* **WHAT IS BEING ASKED**
Copy out each line of the material that includes the word "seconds".

[INFORMATION SHOWN — start]

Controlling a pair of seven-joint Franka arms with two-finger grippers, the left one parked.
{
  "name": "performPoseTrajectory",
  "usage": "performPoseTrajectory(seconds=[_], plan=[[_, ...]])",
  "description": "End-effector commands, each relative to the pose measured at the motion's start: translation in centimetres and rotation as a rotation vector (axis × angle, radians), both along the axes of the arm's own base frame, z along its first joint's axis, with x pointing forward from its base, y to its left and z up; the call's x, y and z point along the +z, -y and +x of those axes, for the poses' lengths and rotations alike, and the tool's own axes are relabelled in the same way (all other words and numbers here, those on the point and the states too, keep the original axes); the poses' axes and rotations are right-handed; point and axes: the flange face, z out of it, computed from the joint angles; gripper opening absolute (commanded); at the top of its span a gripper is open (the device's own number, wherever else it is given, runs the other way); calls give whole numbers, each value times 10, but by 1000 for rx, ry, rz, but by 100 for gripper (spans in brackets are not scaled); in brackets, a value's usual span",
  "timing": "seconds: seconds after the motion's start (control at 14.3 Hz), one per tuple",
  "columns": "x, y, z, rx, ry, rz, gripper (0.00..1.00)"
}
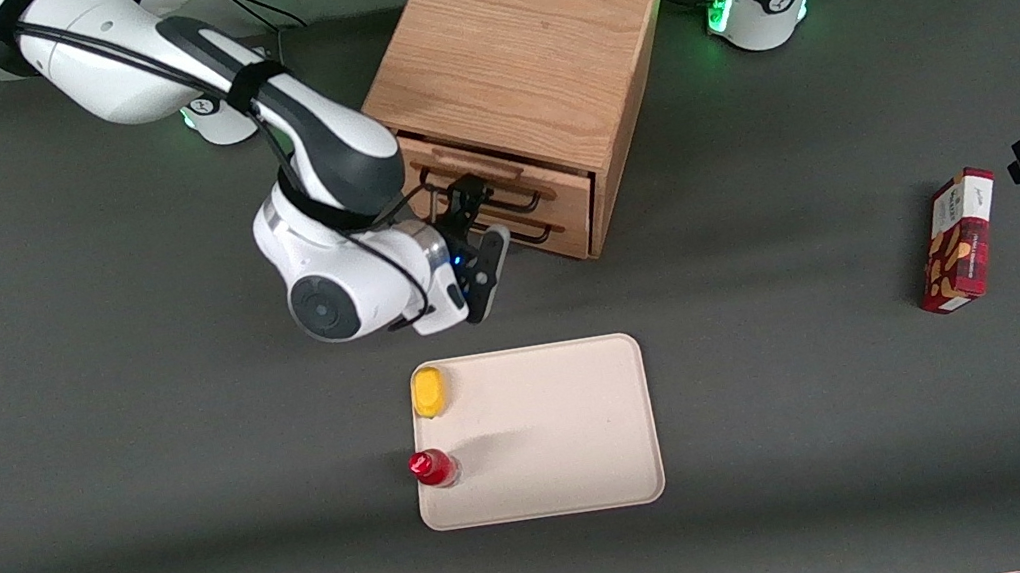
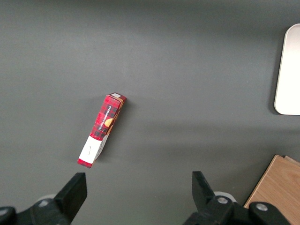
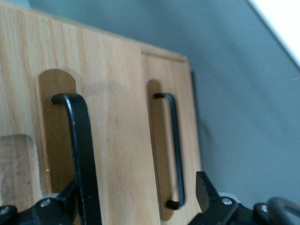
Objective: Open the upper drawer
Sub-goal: 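Pull the upper drawer outward by its handle with the right gripper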
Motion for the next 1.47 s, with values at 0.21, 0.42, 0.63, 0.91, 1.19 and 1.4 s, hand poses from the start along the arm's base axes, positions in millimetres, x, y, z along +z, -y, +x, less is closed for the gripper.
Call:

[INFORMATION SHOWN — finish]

* **RESPONSE TO THE TASK**
  "usage": "performPoseTrajectory(seconds=[_], plan=[[_, ...]])",
  "timing": "seconds: seconds after the motion's start (control at 14.3 Hz), one per tuple",

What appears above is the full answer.